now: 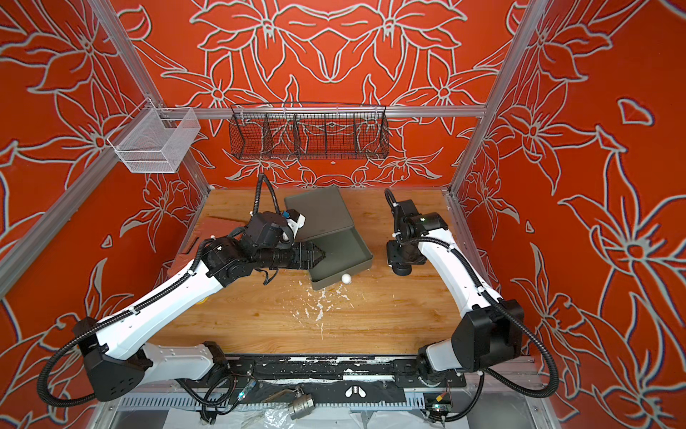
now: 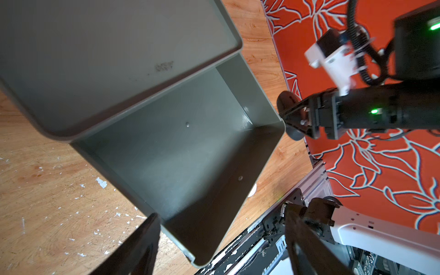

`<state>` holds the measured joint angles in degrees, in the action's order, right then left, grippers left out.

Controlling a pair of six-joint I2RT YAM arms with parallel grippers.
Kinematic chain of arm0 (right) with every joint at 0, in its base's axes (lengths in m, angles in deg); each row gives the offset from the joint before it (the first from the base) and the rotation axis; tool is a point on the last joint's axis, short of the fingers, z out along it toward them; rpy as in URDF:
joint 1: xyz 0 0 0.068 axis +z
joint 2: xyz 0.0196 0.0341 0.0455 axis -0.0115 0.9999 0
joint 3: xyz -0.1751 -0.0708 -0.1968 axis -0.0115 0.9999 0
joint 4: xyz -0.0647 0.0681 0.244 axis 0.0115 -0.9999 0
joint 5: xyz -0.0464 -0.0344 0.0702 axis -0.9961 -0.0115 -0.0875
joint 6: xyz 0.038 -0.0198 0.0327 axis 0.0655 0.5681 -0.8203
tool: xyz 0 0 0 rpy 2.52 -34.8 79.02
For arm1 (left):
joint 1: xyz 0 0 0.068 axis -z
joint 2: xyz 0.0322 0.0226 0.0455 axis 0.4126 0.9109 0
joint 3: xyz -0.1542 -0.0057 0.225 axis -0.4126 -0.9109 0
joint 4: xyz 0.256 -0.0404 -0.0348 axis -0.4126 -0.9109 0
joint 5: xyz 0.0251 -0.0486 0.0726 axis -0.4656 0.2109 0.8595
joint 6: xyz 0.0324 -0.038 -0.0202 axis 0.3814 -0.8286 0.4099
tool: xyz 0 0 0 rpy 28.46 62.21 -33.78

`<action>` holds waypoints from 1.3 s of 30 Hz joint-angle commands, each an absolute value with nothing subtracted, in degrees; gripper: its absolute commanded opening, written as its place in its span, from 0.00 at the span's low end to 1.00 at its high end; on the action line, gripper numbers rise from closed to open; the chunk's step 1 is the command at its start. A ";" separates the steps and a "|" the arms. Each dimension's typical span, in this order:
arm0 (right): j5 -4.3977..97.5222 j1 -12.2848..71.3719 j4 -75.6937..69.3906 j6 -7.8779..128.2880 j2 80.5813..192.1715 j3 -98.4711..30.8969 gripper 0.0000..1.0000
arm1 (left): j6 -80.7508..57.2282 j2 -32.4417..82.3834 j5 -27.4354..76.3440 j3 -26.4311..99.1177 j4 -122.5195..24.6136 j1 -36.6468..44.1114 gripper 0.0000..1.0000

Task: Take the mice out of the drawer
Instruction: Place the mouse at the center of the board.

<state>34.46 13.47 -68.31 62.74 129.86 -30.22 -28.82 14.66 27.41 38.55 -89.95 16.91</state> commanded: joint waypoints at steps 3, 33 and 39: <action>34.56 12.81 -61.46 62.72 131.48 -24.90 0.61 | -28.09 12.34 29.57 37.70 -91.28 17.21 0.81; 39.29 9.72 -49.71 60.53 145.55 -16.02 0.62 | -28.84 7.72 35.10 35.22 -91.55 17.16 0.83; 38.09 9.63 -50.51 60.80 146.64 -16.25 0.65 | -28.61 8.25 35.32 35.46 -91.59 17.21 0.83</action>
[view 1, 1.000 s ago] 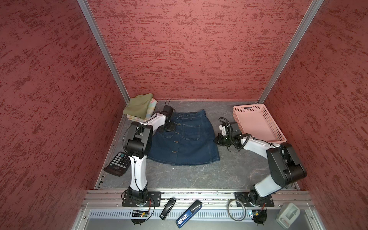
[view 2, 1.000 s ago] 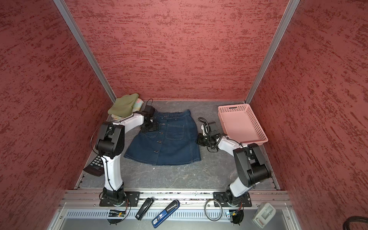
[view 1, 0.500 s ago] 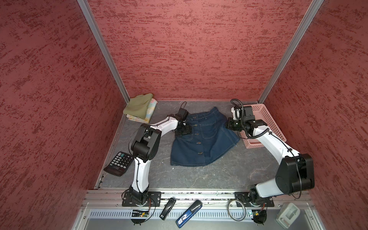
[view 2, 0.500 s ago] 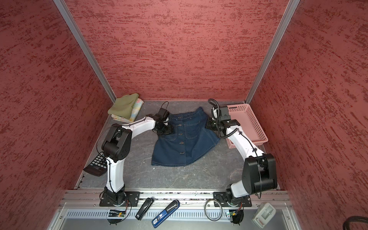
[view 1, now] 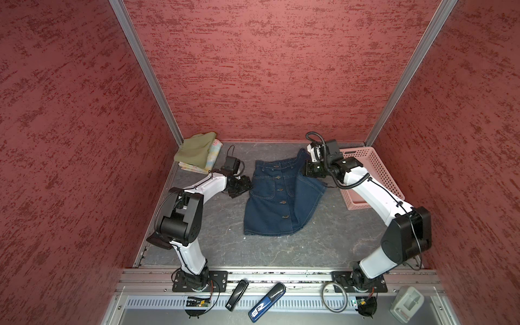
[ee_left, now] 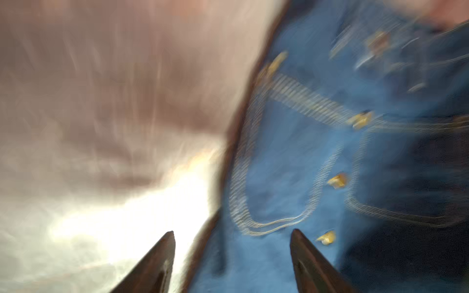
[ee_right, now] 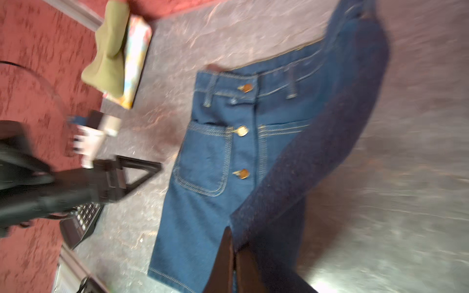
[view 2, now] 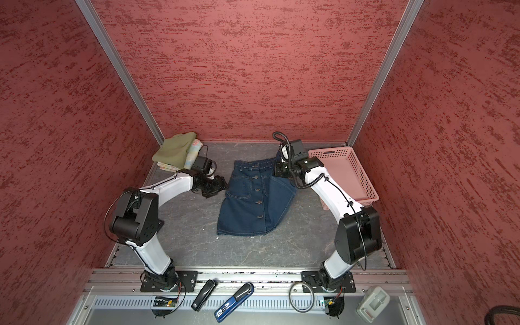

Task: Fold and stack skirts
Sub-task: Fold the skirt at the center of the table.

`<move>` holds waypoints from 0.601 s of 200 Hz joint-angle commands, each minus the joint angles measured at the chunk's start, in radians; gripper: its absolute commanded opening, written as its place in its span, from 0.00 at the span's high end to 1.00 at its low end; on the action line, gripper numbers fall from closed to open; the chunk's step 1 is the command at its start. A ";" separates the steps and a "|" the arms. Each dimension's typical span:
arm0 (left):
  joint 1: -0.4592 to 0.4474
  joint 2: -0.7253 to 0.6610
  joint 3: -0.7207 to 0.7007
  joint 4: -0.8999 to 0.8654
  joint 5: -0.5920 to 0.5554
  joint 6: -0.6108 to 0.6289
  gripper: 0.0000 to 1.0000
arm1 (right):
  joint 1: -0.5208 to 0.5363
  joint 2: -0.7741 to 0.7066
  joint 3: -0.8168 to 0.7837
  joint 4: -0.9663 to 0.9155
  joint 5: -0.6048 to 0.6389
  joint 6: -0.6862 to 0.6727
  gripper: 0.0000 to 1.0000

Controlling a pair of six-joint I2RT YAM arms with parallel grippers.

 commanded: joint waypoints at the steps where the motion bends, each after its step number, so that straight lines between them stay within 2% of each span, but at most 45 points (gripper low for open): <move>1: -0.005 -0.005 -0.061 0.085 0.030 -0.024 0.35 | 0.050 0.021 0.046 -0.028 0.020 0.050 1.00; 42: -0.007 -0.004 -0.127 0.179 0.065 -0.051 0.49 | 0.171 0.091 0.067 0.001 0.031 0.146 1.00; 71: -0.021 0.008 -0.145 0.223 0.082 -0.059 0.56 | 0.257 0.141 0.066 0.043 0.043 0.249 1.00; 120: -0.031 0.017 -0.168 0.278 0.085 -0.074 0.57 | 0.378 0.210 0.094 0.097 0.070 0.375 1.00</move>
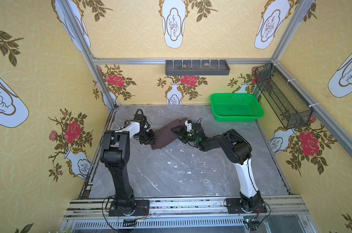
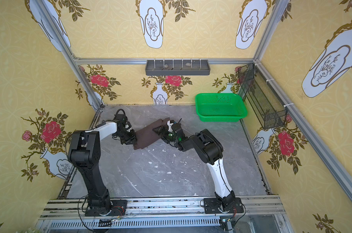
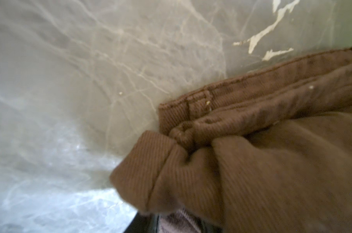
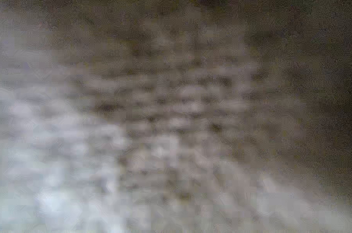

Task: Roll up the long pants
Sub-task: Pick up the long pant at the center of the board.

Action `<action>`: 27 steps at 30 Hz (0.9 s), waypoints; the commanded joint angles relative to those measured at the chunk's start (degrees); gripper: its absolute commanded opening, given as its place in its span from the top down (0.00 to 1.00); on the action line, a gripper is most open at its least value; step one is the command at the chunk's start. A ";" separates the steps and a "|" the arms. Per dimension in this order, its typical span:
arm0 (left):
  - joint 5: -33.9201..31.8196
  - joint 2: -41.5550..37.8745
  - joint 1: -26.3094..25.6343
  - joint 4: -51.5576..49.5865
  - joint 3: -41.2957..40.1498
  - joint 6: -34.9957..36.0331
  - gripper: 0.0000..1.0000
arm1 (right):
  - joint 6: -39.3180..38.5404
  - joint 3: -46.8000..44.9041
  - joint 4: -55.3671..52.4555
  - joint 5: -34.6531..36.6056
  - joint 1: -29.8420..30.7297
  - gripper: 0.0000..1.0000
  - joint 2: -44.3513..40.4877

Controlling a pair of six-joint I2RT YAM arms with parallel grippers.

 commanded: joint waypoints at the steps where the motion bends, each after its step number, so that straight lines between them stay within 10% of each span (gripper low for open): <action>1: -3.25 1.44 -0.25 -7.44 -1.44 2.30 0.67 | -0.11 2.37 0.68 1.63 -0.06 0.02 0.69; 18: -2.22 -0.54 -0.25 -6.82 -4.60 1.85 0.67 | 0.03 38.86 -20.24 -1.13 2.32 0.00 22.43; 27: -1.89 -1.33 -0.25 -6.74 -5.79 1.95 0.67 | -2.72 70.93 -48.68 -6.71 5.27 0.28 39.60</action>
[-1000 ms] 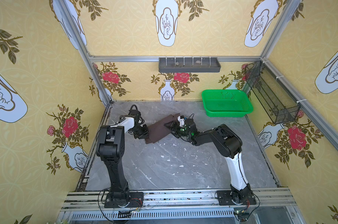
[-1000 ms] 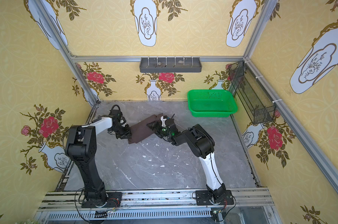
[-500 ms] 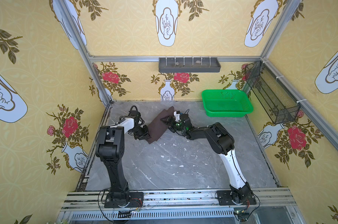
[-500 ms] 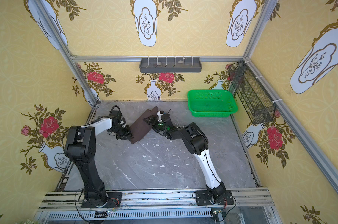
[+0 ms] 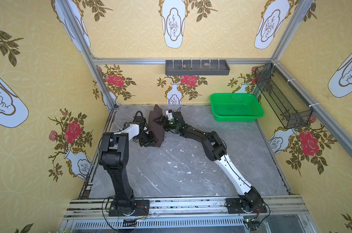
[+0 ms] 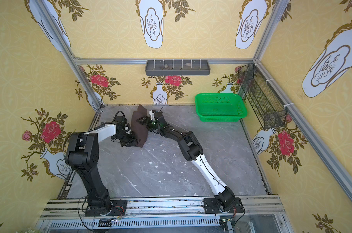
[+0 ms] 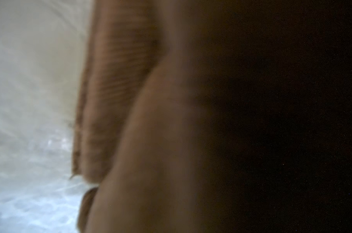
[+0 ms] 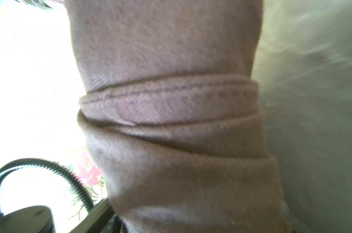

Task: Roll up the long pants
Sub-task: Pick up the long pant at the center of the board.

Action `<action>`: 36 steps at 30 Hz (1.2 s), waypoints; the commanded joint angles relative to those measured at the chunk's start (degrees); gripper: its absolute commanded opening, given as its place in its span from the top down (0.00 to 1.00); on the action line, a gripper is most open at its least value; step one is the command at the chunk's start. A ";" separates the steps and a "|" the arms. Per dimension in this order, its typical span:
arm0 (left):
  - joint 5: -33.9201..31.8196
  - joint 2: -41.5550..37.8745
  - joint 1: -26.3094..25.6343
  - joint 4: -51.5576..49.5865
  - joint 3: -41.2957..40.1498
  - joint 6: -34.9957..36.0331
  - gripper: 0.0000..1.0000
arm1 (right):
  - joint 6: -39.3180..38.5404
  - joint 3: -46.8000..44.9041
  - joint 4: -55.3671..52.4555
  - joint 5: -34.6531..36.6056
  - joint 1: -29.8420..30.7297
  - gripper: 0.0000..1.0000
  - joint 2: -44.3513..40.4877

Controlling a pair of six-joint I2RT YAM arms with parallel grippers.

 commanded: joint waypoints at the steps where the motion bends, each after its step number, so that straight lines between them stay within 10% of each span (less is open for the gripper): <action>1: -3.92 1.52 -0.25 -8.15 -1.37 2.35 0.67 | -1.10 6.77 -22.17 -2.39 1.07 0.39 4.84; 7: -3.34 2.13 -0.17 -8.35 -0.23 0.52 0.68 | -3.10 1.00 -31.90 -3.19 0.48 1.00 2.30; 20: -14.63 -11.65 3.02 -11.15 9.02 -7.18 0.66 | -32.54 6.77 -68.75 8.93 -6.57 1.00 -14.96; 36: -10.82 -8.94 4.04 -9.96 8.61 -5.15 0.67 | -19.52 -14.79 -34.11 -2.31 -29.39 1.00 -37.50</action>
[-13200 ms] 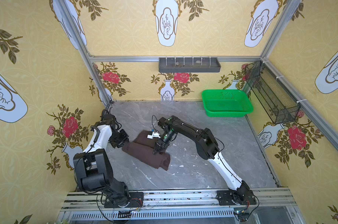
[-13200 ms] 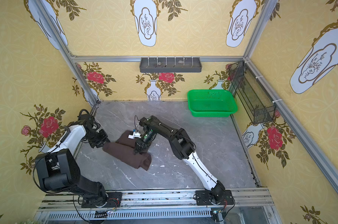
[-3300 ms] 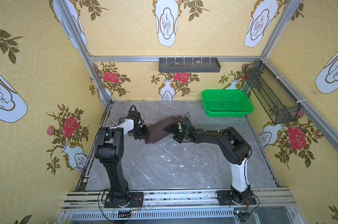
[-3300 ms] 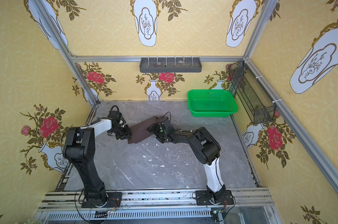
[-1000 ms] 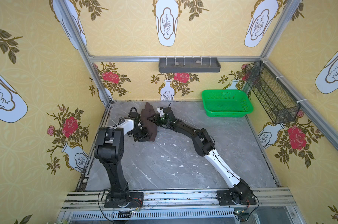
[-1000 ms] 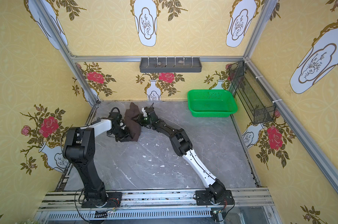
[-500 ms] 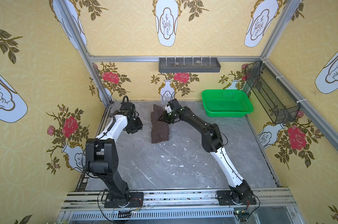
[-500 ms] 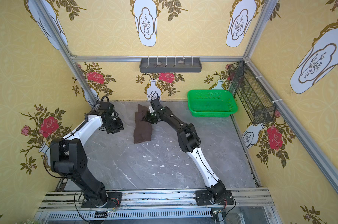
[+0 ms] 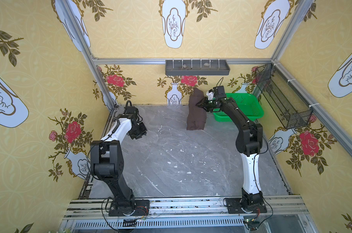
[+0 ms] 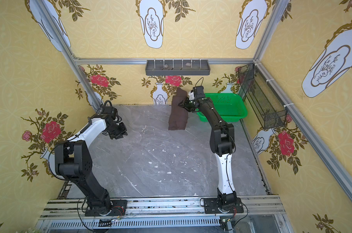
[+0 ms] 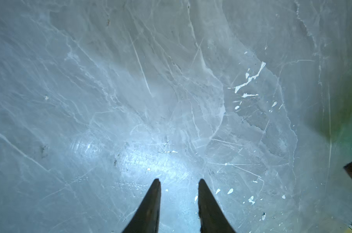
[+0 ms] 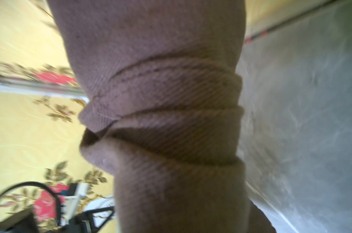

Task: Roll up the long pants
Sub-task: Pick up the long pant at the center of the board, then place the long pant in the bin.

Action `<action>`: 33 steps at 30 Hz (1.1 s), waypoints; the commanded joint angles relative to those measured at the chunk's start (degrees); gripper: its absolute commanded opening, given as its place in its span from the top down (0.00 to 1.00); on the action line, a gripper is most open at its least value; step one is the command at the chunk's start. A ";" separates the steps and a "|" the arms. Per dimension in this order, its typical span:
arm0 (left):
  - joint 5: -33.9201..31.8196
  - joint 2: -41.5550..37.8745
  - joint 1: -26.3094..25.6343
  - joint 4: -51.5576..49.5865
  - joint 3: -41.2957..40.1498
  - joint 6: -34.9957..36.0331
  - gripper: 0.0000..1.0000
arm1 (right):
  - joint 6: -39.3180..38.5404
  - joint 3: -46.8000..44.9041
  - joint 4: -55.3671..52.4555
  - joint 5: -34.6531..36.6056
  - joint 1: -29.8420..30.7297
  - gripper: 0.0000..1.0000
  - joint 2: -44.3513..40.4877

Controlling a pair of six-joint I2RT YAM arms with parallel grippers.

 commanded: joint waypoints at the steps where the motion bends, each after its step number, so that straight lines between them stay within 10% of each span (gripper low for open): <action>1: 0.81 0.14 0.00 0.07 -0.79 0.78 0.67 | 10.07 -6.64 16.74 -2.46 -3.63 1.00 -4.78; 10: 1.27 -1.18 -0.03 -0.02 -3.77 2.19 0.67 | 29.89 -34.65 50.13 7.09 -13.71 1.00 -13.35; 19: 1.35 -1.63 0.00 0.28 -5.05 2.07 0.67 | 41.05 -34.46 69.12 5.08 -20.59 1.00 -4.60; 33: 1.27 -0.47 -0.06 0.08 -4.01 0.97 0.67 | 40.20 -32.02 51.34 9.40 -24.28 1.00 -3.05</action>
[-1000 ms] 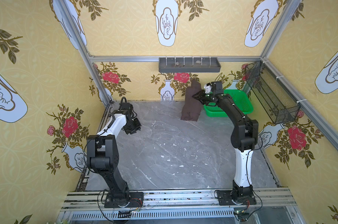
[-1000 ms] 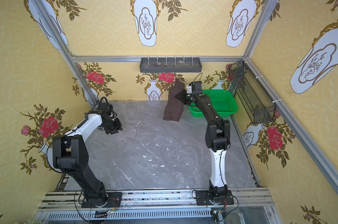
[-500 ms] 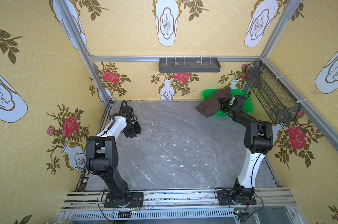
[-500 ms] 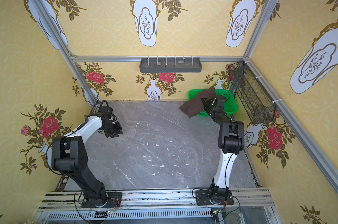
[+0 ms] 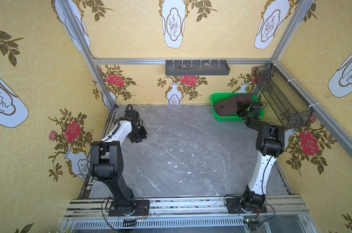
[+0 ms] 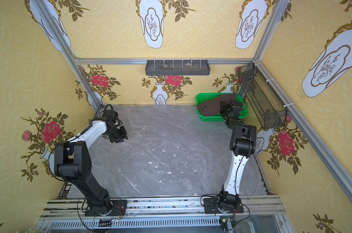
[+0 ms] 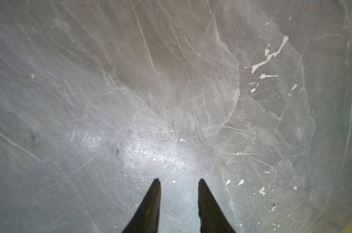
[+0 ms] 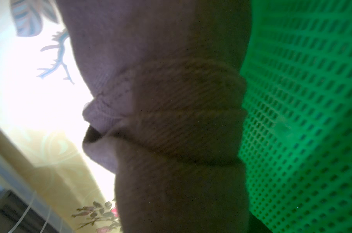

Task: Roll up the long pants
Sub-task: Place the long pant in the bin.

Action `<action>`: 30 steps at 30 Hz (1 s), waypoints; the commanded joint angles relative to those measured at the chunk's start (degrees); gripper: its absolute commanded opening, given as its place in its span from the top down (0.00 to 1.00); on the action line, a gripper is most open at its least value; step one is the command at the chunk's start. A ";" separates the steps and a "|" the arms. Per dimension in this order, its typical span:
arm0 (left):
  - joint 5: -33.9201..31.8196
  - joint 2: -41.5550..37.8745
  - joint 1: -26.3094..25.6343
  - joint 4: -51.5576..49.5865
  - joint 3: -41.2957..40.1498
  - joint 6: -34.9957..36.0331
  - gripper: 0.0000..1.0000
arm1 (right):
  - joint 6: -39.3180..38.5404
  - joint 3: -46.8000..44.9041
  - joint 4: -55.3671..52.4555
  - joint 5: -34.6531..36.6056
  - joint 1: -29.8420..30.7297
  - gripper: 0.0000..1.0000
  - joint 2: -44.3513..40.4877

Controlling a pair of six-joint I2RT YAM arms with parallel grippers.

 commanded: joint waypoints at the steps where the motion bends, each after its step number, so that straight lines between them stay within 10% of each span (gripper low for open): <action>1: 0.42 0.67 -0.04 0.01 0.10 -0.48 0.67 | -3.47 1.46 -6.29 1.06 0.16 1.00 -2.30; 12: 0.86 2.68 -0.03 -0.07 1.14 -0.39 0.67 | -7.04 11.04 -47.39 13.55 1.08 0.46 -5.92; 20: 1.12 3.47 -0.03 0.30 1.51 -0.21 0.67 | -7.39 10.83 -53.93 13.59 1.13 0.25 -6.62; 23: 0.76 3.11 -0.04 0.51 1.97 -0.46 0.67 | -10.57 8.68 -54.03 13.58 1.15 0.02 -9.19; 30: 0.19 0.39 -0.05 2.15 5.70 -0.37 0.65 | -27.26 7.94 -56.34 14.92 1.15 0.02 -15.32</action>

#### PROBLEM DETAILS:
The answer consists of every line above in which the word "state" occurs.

#### YOUR RESPONSE:
`<state>` holds the measured joint angles in degrees, in the action's order, right then left, grippers left out.
<state>34.46 13.47 -68.31 62.74 129.86 -30.22 -28.82 14.66 27.41 38.55 -89.95 16.91</state> commanded: joint waypoints at steps 3, 33 and 39: <action>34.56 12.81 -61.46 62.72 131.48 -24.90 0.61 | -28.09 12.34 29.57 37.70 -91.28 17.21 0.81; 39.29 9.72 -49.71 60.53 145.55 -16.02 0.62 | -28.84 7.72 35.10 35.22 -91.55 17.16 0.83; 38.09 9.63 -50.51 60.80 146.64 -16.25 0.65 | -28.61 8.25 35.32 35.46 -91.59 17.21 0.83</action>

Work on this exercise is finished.